Dataset excerpt:
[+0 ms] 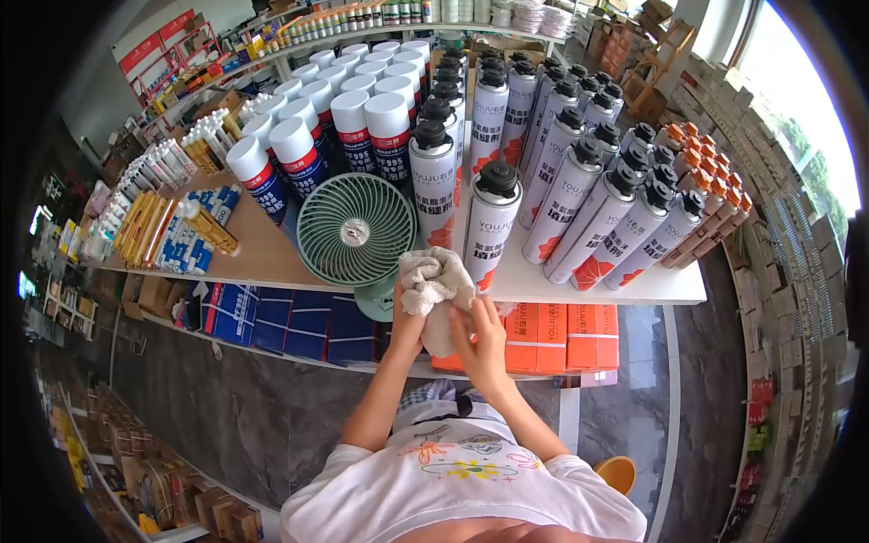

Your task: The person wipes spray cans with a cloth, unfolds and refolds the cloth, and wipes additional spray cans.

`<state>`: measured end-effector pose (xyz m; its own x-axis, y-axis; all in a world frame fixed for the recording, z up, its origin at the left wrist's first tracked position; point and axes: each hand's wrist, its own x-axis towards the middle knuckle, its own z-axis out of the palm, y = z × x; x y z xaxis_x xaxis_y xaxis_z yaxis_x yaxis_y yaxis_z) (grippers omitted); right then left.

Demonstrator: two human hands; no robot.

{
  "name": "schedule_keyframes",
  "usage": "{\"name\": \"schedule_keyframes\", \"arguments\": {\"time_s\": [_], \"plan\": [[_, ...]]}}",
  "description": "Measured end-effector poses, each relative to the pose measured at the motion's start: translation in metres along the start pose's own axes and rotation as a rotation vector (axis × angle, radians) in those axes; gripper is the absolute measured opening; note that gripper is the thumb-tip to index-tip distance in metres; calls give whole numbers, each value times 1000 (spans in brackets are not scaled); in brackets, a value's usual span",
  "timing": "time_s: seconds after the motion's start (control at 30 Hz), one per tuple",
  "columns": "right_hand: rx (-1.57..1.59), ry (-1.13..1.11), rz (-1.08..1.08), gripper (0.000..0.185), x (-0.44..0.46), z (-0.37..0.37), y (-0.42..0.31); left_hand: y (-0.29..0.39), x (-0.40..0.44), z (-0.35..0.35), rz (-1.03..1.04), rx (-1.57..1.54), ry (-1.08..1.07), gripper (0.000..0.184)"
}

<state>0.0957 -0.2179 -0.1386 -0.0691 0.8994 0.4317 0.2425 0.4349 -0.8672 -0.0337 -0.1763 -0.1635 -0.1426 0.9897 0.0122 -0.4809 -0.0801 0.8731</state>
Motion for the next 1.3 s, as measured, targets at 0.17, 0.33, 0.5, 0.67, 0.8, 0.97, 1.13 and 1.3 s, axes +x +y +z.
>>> {"name": "schedule_keyframes", "arguments": {"time_s": [0.17, 0.33, 0.5, 0.67, 0.8, 0.97, 1.13, 1.3], "plan": [[-183, -15, -57, 50, -14, 29, 13, -30, 9, -30, -85, 289, 15, 48], [-126, -95, 86, 66, -4, 31, 18, -10, -18, -29, 83, 322, -195, 73], [-288, -218, -39, 74, -30, 49, 11, -9, -24, -23, 121, 184, -143, 74], [-260, -252, -61, 70, -37, 55, 0, -14, -9, -37, -93, 56, -60, 56], [-142, -291, -214, 55, -19, 26, -6, 0, 10, -35, 60, 103, -24, 49], [45, 92, -64, 41, 39, -46, -27, 6, 21, -39, 62, 87, -59, 45], [28, 228, -169, 34, 129, -82, -54, 16, 27, -48, 161, 267, -284, 50], [-60, -202, -231, 38, 182, -81, -41, 53, 36, -18, 735, 525, -318, 49]]}}
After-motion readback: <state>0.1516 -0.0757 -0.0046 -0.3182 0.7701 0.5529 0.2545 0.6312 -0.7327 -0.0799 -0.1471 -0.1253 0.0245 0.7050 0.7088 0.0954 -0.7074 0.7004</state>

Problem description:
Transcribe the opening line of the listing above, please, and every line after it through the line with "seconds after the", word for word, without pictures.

Result of the task:
[+0 ms] 

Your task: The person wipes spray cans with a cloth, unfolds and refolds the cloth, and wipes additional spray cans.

`<state>`: measured end-effector pose (xyz m; its own x-axis, y-axis; all in a world frame fixed for the recording, z up, its origin at the left wrist's first tracked position; point and axes: each hand's wrist, its own x-axis towards the middle knuckle, its own z-axis out of the palm, y = z × x; x y z xaxis_x xaxis_y xaxis_z yaxis_x yaxis_y yaxis_z) (grippers omitted); right then left.

Demonstrator: two human hands; no robot.

{
  "name": "schedule_keyframes",
  "usage": "{\"name\": \"schedule_keyframes\", \"arguments\": {\"time_s\": [_], \"plan\": [[_, ...]]}}",
  "description": "Measured end-effector poses, each relative to the pose measured at the motion's start: translation in metres along the start pose's own axes and rotation as a rotation vector (axis × angle, radians) in those axes; gripper is the absolute measured opening; note that gripper is the thumb-tip to index-tip distance in metres; calls give whole numbers, each value times 1000 (spans in brackets are not scaled); in brackets, a value's usual span",
  "timing": "time_s: seconds after the motion's start (control at 30 Hz), one per tuple",

The answer has been written out in full.